Incoming House Financial Services Committee Chairman French Hill of Arkansas echoed Scott’s sentiment in a Dec. 23 statement: “We told federal agencies — including the CFPB — to put their ‘pens down’ and stop all midnight rulemaking. Director Chopra blatantly disregarded our request by finalizing this rule. Capping overdraft services is another form of government price controls that hurts consumers who deserve financial protections and greater choice.”

Chopra is a longtime ally of Democratic Massachusetts Sen. Elizabeth Warren, helping her establish the CFPB following the passage of the 2010 Dodd-Frank financial reform law. Warren was instrumental in creating the CFPB, with former President Barack Obama describing the agency as “Elizabeth’s idea.”

“I also want to thank Elizabeth Warren not only for her extraordinary work standing up the new agency over the past year, but also for her many years of impassioned leadership, and her fierce defense of a simple idea: ordinary people deserve to be treated fairly and honestly in their financial dealings,” Obama said in a July 2011 speech touting the then-fledgling agency. “This agency was Elizabeth’s idea, and through sheer force of will, intelligence, and a bottomless well of energy, she has made, and will continue to make, a profound and positive difference for our country.”

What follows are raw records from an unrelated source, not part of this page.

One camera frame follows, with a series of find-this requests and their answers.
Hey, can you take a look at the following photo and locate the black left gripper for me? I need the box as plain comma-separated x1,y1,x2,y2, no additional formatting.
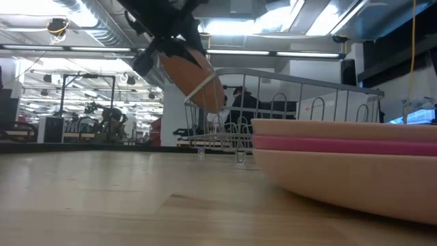
128,15,206,78

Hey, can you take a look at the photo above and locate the grey wire dish rack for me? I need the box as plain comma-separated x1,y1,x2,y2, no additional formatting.
182,67,386,167

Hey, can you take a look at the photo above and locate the yellow cable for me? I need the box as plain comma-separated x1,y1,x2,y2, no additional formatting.
404,0,418,124

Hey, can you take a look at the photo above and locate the person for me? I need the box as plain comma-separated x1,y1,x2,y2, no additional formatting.
225,85,269,135

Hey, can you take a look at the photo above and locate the black aluminium table frame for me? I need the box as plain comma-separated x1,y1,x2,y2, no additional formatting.
0,141,253,154

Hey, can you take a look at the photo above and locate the translucent plastic cutlery caddy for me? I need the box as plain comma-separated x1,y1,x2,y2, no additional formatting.
296,90,382,123

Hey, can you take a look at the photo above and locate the black wall speaker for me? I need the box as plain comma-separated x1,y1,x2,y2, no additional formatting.
340,58,358,87

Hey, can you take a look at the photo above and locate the black background rig frame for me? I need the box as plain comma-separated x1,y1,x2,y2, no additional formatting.
58,72,117,143

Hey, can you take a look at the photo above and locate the magenta plastic plate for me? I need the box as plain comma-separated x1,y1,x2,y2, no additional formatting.
251,135,437,157

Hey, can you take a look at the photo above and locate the long ceiling light bar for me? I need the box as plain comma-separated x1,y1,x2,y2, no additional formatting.
206,49,342,58
1,44,134,53

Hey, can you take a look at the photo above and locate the white and black cabinet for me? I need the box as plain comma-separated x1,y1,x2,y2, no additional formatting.
36,115,66,144

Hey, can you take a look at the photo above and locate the black ceiling camera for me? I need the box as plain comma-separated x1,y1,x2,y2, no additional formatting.
46,17,70,45

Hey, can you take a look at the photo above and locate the orange-brown plastic plate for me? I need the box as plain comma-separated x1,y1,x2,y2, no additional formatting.
158,46,226,115

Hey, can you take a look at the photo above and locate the red bin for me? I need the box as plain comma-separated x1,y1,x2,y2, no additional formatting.
150,118,162,147

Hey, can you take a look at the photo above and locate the peach plastic plate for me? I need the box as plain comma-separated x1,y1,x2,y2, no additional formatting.
251,118,437,144
252,148,437,226

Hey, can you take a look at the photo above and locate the black background robot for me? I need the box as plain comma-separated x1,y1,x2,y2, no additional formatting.
83,100,129,141

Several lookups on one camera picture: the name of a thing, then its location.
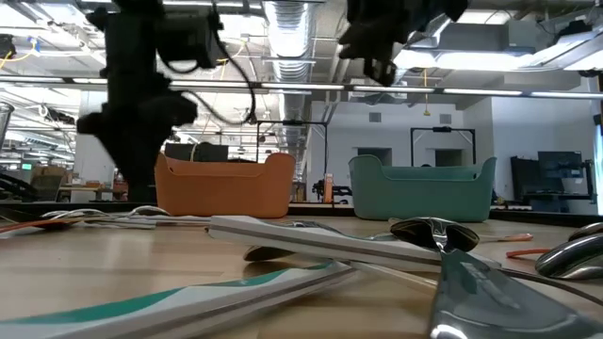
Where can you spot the black aluminium table frame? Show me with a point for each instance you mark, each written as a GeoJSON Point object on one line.
{"type": "Point", "coordinates": [325, 212]}

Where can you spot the black gantry frame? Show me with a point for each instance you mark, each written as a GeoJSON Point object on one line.
{"type": "Point", "coordinates": [443, 128]}

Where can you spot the silver ventilation duct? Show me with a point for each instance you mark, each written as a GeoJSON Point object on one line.
{"type": "Point", "coordinates": [289, 37]}

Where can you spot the white column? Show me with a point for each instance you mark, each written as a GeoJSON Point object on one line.
{"type": "Point", "coordinates": [92, 160]}

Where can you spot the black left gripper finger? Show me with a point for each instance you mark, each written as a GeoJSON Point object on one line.
{"type": "Point", "coordinates": [148, 169]}
{"type": "Point", "coordinates": [129, 169]}

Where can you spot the long ceiling light bar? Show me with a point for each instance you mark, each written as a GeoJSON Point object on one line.
{"type": "Point", "coordinates": [301, 86]}

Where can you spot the black background machine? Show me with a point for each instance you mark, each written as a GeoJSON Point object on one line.
{"type": "Point", "coordinates": [339, 190]}

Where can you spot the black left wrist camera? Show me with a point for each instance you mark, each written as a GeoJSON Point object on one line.
{"type": "Point", "coordinates": [188, 40]}

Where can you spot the small orange device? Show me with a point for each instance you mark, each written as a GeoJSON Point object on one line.
{"type": "Point", "coordinates": [328, 186]}

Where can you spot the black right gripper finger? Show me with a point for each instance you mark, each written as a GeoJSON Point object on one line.
{"type": "Point", "coordinates": [380, 73]}
{"type": "Point", "coordinates": [372, 42]}

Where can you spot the white ceiling light panel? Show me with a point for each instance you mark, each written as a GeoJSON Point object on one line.
{"type": "Point", "coordinates": [494, 59]}

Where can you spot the cardboard box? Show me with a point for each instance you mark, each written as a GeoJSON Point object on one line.
{"type": "Point", "coordinates": [47, 176]}

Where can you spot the orange plastic bin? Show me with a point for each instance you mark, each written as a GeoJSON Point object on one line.
{"type": "Point", "coordinates": [226, 193]}

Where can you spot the black monitors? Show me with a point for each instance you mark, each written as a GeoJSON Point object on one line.
{"type": "Point", "coordinates": [207, 151]}

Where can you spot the teal plastic bin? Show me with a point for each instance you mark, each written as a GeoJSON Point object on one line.
{"type": "Point", "coordinates": [424, 198]}

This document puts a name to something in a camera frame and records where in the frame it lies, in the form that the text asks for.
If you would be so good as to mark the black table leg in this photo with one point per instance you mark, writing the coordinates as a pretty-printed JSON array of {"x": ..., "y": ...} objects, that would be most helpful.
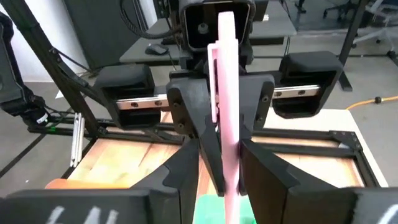
[{"x": 349, "y": 40}]

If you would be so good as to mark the silver metal bracket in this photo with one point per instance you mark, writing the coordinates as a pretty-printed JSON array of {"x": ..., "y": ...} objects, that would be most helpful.
[{"x": 77, "y": 140}]

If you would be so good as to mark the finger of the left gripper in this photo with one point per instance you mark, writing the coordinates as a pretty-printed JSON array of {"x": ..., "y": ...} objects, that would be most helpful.
[
  {"x": 189, "y": 105},
  {"x": 256, "y": 102}
]

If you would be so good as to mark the white office chair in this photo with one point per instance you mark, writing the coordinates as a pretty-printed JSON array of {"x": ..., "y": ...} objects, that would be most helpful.
[{"x": 388, "y": 23}]

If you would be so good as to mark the green translucent plastic tray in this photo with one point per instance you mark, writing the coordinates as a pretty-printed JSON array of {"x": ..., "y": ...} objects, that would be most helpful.
[{"x": 211, "y": 211}]

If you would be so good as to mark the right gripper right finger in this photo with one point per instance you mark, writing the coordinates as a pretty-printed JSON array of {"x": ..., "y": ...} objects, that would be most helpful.
[{"x": 280, "y": 202}]

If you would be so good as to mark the black aluminium table frame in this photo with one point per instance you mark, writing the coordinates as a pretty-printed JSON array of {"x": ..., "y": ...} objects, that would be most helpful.
[{"x": 49, "y": 62}]

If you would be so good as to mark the dark grey cabinet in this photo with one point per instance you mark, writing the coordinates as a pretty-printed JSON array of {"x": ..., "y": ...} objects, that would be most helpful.
[{"x": 99, "y": 31}]

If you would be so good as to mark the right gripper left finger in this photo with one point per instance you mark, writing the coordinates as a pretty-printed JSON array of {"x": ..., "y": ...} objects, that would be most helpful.
[{"x": 155, "y": 205}]

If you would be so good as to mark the orange translucent plastic tray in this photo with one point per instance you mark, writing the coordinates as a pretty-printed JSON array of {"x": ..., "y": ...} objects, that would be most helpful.
[{"x": 87, "y": 184}]

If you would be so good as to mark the black computer mouse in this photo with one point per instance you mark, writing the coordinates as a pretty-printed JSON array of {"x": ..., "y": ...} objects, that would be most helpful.
[{"x": 157, "y": 49}]

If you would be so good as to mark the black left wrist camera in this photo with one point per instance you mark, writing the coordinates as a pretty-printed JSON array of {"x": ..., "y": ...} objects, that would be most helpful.
[{"x": 199, "y": 18}]

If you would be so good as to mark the white marker with yellow cap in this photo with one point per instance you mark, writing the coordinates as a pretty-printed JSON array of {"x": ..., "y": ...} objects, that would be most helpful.
[{"x": 228, "y": 93}]

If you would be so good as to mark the black equipment unit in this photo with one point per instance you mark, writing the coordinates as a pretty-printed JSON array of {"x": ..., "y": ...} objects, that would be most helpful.
[{"x": 12, "y": 87}]

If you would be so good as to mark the grey desk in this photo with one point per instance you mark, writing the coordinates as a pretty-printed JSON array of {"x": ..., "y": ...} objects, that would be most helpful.
[{"x": 273, "y": 28}]

Peter Earle, senior economist at the American Institute for Economic Research, told the DCNF the rule was the latest in a long line of “regulatory overreach” from the Biden administration.

“Capping overdraft fees by regulatory fiat is yet another example of regulatory overreach from the Biden administration, as it interrupts the pricing mechanism that reflects the costs and risks of providing overdraft services,” Earle said. “It’s not the first time, by far, that the outgoing administration has assumed that government knows better than private enterprises, consumers, and the price system, undermining the voluntary, cooperative commerce that drives competition and innovation.”

The CFPB and Warren’s office did not respond to requests for comment.